# Your assignment:
Write out exactly the line containing "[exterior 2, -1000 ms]" and all lines that come after it in the listing below, through the very last one.

*** Opening Data provided ***

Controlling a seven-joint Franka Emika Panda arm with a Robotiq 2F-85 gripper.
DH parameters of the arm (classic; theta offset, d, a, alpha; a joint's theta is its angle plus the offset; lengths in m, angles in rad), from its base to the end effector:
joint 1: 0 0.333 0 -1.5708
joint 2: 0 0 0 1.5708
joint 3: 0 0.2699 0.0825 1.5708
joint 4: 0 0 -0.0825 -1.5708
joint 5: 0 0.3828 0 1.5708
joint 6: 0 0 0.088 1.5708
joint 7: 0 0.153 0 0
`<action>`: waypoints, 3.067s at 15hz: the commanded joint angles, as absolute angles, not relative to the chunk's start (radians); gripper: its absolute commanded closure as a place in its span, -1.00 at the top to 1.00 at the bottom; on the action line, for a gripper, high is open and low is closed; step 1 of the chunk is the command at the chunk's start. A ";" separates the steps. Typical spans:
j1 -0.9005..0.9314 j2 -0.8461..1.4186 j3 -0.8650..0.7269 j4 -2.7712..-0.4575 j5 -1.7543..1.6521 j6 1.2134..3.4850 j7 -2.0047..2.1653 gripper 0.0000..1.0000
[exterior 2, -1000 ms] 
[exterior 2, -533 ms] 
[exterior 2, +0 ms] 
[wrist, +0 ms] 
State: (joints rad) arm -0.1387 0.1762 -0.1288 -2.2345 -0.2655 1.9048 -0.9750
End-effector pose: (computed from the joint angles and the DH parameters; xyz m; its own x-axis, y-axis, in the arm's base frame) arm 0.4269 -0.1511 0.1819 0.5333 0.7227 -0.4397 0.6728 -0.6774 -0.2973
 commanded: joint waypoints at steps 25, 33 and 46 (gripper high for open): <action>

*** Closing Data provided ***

# Result:
[exterior 2, -1000 ms] 
[exterior 2, -533 ms] 
[exterior 2, +0 ms] 
[wrist, +0 ms] 
State: (joints rad) arm -0.1387 0.1762 -0.1288 -2.2345 -0.2655 1.9048 -0.9750
End-effector pose: (computed from the joint angles and the DH parameters; xyz m; its own x-axis, y-axis, in the arm's base frame) arm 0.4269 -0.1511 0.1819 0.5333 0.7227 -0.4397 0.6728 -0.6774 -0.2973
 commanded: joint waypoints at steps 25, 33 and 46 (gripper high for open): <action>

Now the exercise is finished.